Além disso, possui graduação em Direito pela Unisul (Universidade do Sul de Santa Catarina), onde se formou em 2003, e graduação em Ciência da Computação pela Univali (Universidade do Vale do Itajaí), onde se formou em 1999.

“Desejo êxito ao delegado Ghizoni neste importante desafio de comandar a nossa Polícia Civil”, afirma o delegado Akira Sato, que se afasta do comando da corporação por questões de saúde.

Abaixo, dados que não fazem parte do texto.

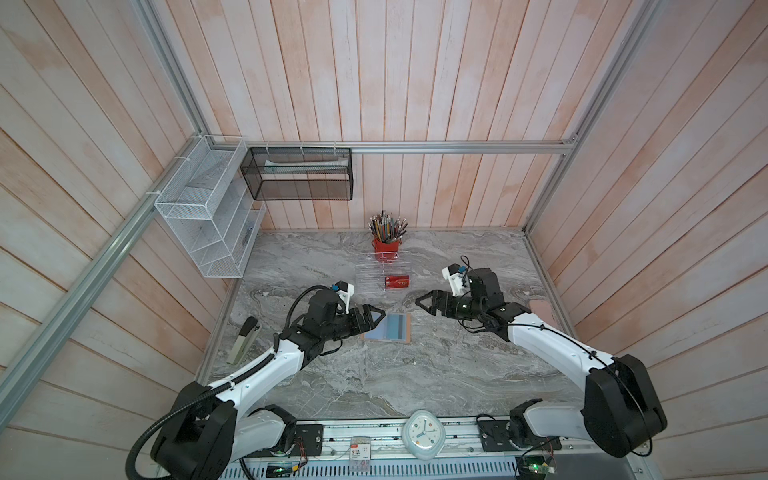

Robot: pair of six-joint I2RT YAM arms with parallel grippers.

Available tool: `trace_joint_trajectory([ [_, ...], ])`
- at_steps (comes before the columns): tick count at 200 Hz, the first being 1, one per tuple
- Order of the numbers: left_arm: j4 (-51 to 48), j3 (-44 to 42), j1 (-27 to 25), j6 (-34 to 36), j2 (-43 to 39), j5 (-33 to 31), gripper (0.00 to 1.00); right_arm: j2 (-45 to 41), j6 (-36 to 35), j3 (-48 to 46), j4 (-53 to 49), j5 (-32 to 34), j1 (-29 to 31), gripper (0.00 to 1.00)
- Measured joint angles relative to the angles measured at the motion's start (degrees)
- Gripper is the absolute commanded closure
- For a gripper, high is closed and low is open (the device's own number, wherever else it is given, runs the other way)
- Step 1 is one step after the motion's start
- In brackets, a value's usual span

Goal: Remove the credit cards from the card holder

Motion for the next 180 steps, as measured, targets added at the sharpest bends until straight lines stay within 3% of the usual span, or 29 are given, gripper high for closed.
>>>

Além disso, Marcos Ghizoni ocupou o cargo de controlador-geral na Alesc (Assembleia Legislativa de Santa Catarina) no início de 2019.

Em contato com o repórter do Grupo ND, Nicolas Horácio, o delegado-geral afirma que um dos pontos de foco será aumentar a estrutura da Deic (Departamento Estadual de Investigação Criminal).

“Um dos principais pontos é o reforço da Deic e a estrutura. Eu não sei ao certo quantos delegado tem na DEIC, mas considero poucos para o tamanho. Se tiver 20, eu quero aumentar para 40”, destaca o delegado-geral Marcos Ghizoni.

“Agradeço ao delegado Akira Sato por ter assumido a Delegacia Geral da Polícia Civil e desejo poder contar com seu trabalho e sua experiência na Polícia Civil tão logo se restabeleça”, destaca o governador Carlos Moisés da Silva.

O pedido de demissão do delegado Akira Sato, que havia assumido o cargo apenas duas semanas, movimentou os bastidores da política catarinense.

Antes do governo afirmar que o desligamento ocorreu por motivos de saúde, houve a especulação que Sato teria se sentido coagido com um pedido para substituir o  delegado Rodrigo Schneider, chefe da Cecor (Coordenadoria Estadual de Combate à Corrupção), responsável pelas Decor (Delegacias de Polícia Especializadas no Combate à Corrupção).

As investigações no caso de suposta corrupção em uma licitação no Porto de São Francisco do Sul estariam sob coordenação de Schneider.

O deputado estadual Ivan Naatz (PL) anunciou que pretende convocar Akira Sato, ou seu sucessor, para explicar este fato. Naatz falou em “uma empresa de coronéis para fraudar o governo”.

A empresa responsável pelo contrato, que na época se chamava Iosec e hoje se chama Ceon, negou que haja qualquer tipo de irregularidade.